AUTHOR=Pan Dan , Zeng An , Jia Longfei , Huang Yin , Frizzell Tory , Song Xiaowei 

TITLE=Early Detection of Alzheimer’s Disease Using Magnetic Resonance Imaging: A Novel Approach Combining Convolutional Neural Networks and Ensemble Learning

JOURNAL=Frontiers in Neuroscience

VOLUME=Volume 14 - 2020

YEAR=2020

URL=https://www.frontiersin.org/journals/neuroscience/articles/10.3389/fnins.2020.00259

DOI=10.3389/fnins.2020.00259

ISSN=1662-453X

ABSTRACT=Early detection is critical for effective management of Alzheimer’s disease (AD) and screening for mild cognitive impairment (MCI) is common practice. Among several deep-learning techniques that have been applied to assessing structural brain changes on magnetic resonance imaging (MRI), convolutional neural network (CNN) has gained popularity due to its superb processing efficiency with use of a variety of multilayer perceptrons. Meanwhile, ensemble learning (EL) has shown beneficial in the robustness of learning-system performance via integrating multiple models.

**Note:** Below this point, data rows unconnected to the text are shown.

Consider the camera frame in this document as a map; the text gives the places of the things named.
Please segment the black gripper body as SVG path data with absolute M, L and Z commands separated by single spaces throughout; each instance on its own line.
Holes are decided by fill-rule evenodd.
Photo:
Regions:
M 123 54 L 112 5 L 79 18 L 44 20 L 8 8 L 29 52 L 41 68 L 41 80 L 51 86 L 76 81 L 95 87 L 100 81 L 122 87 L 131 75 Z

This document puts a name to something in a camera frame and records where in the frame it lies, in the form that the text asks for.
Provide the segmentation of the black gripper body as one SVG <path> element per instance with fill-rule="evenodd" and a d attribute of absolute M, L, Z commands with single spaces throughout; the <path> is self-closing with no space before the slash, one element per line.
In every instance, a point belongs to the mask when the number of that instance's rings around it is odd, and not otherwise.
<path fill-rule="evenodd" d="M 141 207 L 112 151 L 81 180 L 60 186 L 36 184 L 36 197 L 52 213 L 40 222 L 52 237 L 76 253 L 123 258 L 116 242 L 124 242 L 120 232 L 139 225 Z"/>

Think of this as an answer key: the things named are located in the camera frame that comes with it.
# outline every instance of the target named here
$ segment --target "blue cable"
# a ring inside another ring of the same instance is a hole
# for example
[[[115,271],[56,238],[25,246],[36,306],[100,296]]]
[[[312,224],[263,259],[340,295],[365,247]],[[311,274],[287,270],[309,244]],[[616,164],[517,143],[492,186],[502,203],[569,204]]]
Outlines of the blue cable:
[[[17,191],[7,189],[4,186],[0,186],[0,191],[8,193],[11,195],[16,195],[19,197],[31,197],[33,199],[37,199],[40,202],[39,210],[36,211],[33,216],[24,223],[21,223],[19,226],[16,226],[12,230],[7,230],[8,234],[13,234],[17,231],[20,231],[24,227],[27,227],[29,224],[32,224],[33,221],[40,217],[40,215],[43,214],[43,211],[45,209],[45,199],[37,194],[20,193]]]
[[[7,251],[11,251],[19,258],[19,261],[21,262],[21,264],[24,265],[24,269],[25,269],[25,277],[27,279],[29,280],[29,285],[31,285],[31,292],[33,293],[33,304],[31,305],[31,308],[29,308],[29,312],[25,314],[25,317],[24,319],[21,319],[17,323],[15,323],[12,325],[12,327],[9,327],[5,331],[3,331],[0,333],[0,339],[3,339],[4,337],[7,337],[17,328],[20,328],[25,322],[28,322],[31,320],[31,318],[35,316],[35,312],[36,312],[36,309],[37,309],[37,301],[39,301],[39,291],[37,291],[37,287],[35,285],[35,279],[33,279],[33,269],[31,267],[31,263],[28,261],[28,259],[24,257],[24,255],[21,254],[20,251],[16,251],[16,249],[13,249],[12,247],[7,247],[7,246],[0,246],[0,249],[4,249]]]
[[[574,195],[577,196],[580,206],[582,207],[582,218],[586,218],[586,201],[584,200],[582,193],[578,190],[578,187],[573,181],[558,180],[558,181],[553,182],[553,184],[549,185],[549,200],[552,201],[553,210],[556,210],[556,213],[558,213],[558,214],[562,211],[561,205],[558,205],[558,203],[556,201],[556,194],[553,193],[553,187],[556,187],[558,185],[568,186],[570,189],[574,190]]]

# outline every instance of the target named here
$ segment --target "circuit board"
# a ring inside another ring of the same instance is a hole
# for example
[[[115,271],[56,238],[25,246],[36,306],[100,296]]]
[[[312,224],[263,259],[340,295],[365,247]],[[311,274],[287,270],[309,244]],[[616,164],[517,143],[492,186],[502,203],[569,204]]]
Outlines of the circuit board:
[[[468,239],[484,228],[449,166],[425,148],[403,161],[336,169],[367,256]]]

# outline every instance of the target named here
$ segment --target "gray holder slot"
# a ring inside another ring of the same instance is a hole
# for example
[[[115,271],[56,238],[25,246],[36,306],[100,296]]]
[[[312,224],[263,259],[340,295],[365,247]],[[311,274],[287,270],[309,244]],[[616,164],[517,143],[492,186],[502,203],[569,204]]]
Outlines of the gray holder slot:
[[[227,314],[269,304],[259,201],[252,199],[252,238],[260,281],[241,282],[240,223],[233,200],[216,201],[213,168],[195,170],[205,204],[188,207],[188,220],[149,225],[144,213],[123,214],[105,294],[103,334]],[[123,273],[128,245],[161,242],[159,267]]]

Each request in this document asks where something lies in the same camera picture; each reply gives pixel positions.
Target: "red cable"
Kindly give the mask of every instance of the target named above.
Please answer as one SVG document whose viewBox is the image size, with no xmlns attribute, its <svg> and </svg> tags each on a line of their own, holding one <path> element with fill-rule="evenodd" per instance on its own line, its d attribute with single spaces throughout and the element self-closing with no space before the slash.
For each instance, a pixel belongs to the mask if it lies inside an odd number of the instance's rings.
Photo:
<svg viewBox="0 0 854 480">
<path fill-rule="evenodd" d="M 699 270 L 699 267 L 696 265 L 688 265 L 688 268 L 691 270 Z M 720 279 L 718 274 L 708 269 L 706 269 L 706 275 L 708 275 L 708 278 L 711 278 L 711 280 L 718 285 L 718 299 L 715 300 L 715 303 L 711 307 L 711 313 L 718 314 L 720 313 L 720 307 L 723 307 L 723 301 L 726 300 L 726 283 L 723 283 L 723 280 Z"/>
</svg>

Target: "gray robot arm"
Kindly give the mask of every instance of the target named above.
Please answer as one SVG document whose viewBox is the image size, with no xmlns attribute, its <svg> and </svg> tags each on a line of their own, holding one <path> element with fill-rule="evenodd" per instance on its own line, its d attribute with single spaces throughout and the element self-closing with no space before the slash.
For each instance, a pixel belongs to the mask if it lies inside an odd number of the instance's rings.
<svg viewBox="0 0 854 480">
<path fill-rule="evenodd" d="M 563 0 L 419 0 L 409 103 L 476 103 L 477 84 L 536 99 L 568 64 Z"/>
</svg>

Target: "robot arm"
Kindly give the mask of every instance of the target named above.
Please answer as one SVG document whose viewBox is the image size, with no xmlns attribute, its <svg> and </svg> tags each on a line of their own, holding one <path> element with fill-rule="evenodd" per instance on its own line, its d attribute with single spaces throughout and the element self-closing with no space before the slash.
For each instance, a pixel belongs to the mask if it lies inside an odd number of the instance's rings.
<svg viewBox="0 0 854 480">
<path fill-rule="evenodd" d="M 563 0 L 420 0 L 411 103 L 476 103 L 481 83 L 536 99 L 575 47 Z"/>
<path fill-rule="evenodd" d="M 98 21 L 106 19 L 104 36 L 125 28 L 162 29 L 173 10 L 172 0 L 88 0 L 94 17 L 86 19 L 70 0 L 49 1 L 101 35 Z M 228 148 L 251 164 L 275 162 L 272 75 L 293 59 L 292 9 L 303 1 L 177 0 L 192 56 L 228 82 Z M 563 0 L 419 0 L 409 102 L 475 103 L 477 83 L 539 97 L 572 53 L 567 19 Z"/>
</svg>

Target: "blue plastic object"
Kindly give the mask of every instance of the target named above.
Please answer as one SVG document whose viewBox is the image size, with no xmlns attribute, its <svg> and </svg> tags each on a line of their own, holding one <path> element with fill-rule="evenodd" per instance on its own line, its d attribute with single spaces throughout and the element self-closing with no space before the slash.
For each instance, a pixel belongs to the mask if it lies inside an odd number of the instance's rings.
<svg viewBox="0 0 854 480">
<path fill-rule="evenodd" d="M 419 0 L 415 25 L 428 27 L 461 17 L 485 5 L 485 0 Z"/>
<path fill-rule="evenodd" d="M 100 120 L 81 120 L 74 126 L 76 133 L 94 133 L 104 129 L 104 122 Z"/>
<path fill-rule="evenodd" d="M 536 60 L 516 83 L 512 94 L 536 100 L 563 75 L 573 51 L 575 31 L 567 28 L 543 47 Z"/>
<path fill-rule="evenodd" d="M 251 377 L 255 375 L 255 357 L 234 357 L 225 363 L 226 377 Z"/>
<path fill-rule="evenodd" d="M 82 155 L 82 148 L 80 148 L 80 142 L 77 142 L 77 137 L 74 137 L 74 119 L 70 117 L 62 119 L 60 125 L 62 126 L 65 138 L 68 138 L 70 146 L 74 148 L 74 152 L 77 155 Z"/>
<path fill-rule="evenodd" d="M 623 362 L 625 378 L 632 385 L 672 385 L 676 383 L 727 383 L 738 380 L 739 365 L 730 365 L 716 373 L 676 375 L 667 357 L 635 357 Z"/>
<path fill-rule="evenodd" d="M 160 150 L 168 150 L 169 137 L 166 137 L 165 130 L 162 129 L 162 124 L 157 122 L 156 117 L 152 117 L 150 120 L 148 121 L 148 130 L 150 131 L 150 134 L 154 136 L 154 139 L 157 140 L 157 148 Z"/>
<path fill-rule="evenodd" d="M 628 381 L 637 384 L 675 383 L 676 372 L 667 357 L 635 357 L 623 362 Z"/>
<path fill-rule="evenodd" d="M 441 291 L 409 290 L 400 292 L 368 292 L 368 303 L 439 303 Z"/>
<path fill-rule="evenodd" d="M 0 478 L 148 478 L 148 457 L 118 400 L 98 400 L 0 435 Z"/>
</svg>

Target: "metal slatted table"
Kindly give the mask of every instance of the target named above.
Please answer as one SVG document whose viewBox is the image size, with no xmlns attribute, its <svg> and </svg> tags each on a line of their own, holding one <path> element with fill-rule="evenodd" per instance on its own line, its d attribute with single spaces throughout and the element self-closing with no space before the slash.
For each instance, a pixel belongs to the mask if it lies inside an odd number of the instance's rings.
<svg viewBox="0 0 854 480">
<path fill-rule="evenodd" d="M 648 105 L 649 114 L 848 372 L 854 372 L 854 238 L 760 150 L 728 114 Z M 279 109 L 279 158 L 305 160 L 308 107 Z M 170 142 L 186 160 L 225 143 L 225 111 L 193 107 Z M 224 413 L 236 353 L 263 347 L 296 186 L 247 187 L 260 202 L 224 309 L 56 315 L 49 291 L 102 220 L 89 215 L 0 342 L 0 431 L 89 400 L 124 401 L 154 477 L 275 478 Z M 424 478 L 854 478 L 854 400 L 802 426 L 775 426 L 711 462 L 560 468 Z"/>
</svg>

Here, we proposed a classifier ensemble developed by combining CNN and EL to identify subjects with MCI or AD using MRI: i.e., classification between 1) AD and healthy cognition (HC), 2) MCIc (MCI patients who will convert to AD) and HC, and 3) MCIc and MCInc (MCI patients who will not convert to AD). For each binary classification task, a large number of CNN models were trained applying a set of sagittal, coronal, or transverse MRI slices; these CNN models were then integrated into a single ensemble. Performance of the ensemble was evaluated using stratified 5-fold cross-validations. The number of the intersection points determined by the most discriminable slices separating two classes in a binary classification task among the sagittal, coronal, and transverse slice-sets, transformed into the standard MNI (Montreal Neurological Institute) space, acted as an indicator to assess the ability of a brain region in which the points were located to classify AD. Thus, the brain regions with most intersection points were considered as those mostly contributing to the early diagnosis of AD. The result revealed an accuracy rate of 0.81±0.03, 0.79±0.04, and 0.62±0.06 respectively for classifying AD vs. HC, MCIc vs. HC, and MCIc vs MCInc, comparable to previous reports. Notably, the intersection points accurately located the medial temporal lobe and several other structures of the limbic system, i.e., brain regions known to be struck early in AD. More interestingly, the classifiers disclosed multiple patterned MRI changes in the brain in AD and MCIc, involving these key regions. These results suggest that the combined CNN and EL approach can successfully capture AD related brain variations early in the disease process.